## What to do
From the entries that follow, copy each line containing the word "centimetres".

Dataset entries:
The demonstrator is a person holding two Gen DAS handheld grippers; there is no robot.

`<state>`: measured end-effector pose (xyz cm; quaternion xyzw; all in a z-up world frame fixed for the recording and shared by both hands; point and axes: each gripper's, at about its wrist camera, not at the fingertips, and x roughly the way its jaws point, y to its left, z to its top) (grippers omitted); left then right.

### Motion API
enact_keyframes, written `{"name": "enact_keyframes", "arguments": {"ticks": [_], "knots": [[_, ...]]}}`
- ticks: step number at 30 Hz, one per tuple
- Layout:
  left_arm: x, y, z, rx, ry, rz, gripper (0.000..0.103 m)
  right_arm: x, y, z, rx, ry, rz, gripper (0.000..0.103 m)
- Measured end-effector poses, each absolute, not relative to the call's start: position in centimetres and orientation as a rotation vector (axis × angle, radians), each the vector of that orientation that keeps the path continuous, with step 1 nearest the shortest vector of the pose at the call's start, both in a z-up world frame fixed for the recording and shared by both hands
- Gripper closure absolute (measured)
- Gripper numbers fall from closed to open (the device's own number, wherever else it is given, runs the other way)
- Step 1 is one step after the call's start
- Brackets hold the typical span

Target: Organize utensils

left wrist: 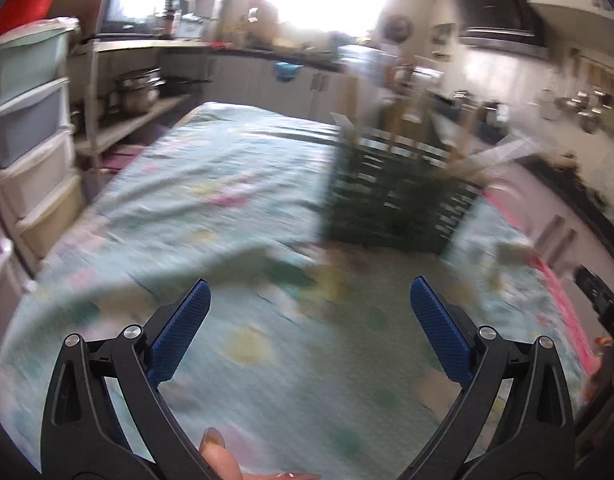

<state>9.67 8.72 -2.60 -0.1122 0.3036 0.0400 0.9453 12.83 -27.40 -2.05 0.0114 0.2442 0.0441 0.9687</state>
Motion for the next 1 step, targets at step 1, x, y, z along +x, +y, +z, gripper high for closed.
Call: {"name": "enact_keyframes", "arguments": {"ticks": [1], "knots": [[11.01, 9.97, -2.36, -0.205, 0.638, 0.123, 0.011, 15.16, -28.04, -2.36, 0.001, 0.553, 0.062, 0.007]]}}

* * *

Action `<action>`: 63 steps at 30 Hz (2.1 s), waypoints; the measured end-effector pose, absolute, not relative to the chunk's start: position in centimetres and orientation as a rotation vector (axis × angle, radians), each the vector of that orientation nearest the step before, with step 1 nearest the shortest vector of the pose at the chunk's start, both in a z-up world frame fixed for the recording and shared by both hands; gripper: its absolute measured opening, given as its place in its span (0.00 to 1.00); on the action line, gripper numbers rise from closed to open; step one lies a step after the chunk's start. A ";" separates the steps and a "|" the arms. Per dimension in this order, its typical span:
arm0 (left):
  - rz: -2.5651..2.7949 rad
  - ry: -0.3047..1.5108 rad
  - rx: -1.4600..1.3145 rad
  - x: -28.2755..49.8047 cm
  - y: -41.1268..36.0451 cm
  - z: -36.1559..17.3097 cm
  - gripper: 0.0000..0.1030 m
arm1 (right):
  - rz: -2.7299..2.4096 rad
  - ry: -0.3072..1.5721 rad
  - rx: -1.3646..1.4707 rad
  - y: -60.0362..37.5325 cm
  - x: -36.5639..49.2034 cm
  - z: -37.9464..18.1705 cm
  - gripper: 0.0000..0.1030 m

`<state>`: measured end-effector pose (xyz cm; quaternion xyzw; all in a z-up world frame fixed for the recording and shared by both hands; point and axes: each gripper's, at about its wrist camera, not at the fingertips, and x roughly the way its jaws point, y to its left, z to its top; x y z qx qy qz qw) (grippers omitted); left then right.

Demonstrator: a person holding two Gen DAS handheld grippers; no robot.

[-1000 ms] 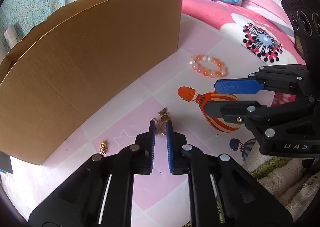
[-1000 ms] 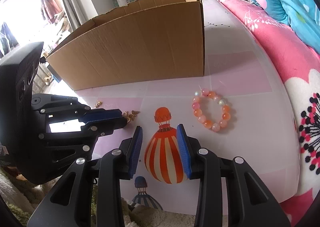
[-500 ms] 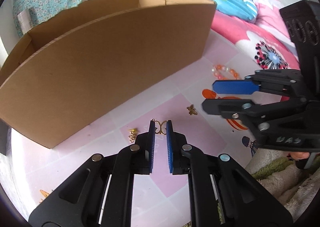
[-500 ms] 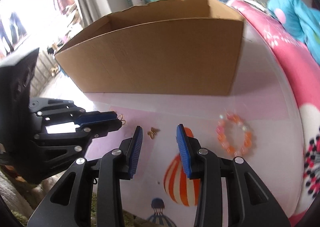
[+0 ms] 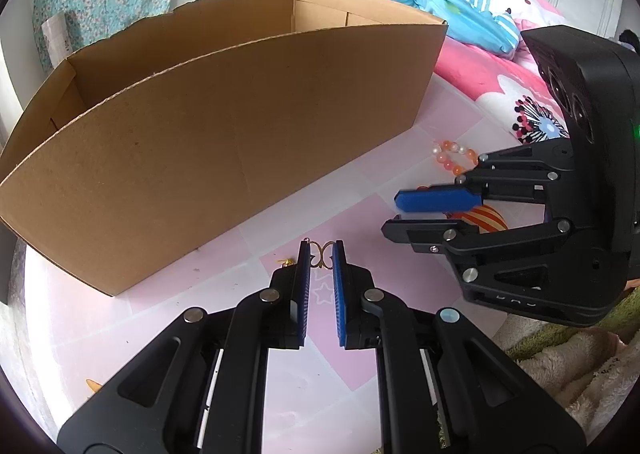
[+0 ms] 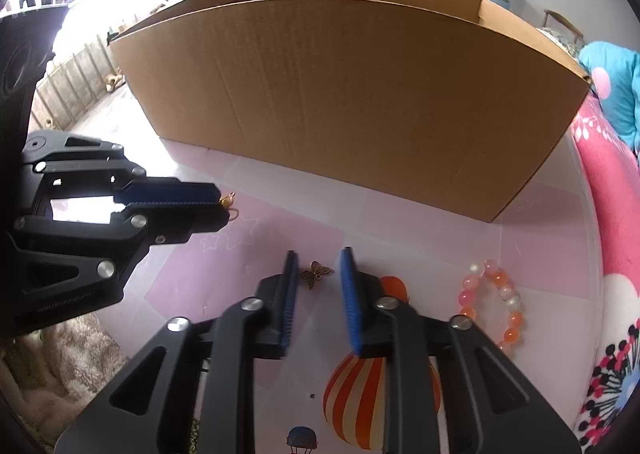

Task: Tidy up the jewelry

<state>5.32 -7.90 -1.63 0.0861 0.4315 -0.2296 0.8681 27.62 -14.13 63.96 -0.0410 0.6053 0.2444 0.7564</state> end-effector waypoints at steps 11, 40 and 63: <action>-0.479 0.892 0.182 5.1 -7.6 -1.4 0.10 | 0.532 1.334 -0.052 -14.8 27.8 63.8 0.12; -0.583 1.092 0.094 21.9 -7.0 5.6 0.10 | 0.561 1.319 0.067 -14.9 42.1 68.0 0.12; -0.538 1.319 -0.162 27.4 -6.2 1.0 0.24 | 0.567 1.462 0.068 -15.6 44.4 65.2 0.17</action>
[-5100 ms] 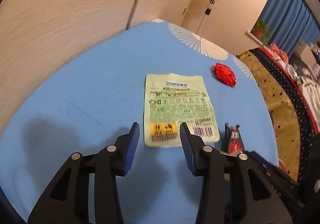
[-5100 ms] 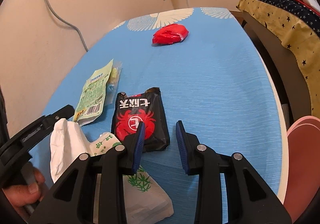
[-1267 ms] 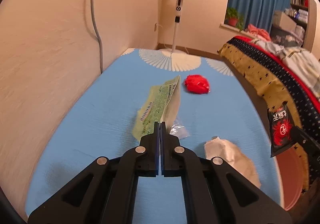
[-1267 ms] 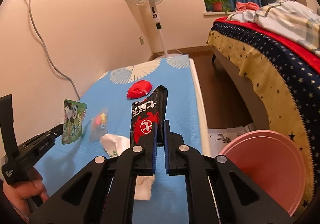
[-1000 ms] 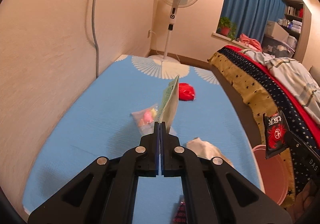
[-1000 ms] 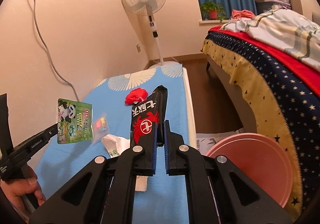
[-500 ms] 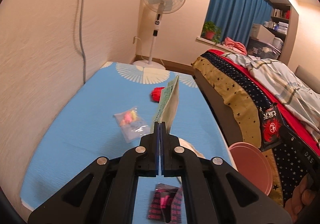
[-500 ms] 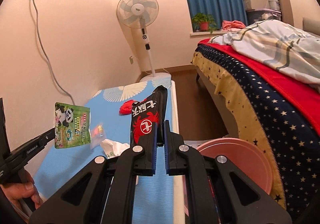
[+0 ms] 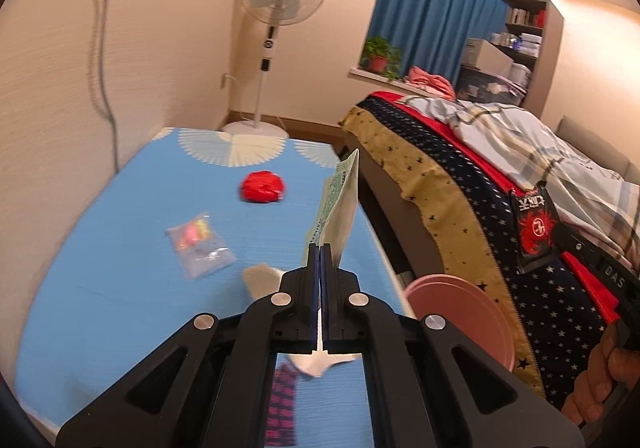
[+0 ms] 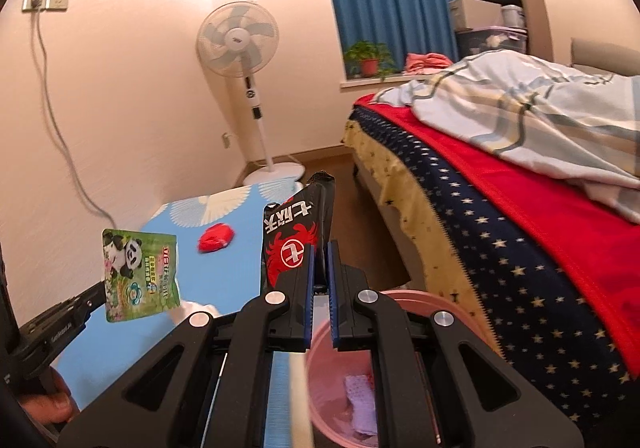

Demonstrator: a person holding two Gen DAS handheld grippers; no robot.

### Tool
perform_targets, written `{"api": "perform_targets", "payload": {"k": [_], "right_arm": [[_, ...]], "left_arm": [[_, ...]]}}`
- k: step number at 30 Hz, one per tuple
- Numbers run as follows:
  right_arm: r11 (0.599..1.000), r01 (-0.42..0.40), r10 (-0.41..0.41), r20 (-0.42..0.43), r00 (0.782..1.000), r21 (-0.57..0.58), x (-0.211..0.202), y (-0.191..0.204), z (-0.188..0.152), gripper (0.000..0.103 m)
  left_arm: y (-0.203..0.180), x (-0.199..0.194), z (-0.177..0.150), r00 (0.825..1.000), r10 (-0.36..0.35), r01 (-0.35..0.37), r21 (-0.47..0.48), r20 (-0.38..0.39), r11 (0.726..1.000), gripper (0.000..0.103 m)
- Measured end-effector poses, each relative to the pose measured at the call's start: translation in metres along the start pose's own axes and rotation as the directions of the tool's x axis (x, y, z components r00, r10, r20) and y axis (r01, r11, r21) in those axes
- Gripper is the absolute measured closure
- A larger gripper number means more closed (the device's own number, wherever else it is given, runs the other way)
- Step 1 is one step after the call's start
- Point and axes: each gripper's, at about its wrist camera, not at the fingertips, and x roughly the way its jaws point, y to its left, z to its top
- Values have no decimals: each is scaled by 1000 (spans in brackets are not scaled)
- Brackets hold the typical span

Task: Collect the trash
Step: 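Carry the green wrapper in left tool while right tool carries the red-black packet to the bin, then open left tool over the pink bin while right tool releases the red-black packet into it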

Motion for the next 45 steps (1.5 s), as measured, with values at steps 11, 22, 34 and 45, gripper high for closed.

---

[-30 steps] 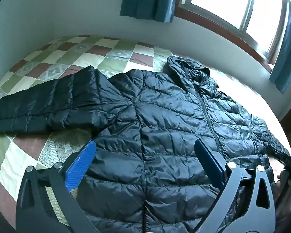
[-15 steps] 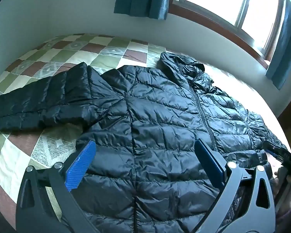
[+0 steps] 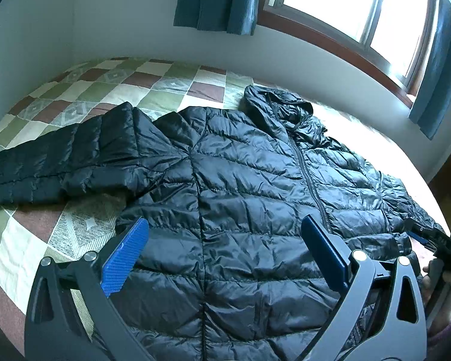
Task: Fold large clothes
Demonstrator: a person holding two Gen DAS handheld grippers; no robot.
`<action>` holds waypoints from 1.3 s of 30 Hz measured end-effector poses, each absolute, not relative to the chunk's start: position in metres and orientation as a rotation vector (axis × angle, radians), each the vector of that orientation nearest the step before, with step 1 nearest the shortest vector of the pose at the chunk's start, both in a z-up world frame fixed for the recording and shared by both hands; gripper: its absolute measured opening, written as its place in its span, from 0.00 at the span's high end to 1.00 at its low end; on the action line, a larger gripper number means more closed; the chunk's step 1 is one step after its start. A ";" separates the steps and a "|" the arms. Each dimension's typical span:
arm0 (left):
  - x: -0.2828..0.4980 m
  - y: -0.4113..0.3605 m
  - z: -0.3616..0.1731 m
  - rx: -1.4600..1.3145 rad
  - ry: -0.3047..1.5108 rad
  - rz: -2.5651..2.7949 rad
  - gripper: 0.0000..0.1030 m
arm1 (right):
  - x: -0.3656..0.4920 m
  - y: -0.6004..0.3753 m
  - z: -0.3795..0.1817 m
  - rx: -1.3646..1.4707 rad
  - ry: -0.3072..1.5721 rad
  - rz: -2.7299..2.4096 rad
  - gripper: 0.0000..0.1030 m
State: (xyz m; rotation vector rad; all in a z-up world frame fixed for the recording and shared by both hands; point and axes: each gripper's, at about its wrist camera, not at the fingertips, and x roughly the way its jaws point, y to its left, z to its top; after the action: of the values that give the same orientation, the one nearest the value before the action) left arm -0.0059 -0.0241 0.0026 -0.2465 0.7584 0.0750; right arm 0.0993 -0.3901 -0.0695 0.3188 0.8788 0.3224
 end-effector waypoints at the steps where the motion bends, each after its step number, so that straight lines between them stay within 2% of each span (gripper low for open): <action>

## Exercise output
- Measured end-effector poses, each absolute, not relative to the call's start: position in centimetres and orientation as a rotation vector (axis × angle, radians), each the vector of that orientation that keeps the path continuous, with step 1 nearest the shortest vector of the pose at the call's start, both in a z-up world frame fixed for the recording and shared by both hands
Action `<action>`: 63 steps at 30 Hz (2.1 s), waypoints; the measured end-effector pose, absolute, not relative to the chunk's start: position in centimetres and orientation as a rotation vector (axis × angle, radians), each the vector of that orientation nearest the step before, with step 1 nearest the shortest vector of the pose at the chunk's start, both in a z-up world frame fixed for the recording and shared by both hands; gripper: its absolute measured opening, given as its place in its span (0.00 to 1.00); on the action line, gripper numbers rise from closed to open; step one lies a step after the chunk's start. A ";" separates the steps and a "|" the arms. Per dimension in this order, its typical span:

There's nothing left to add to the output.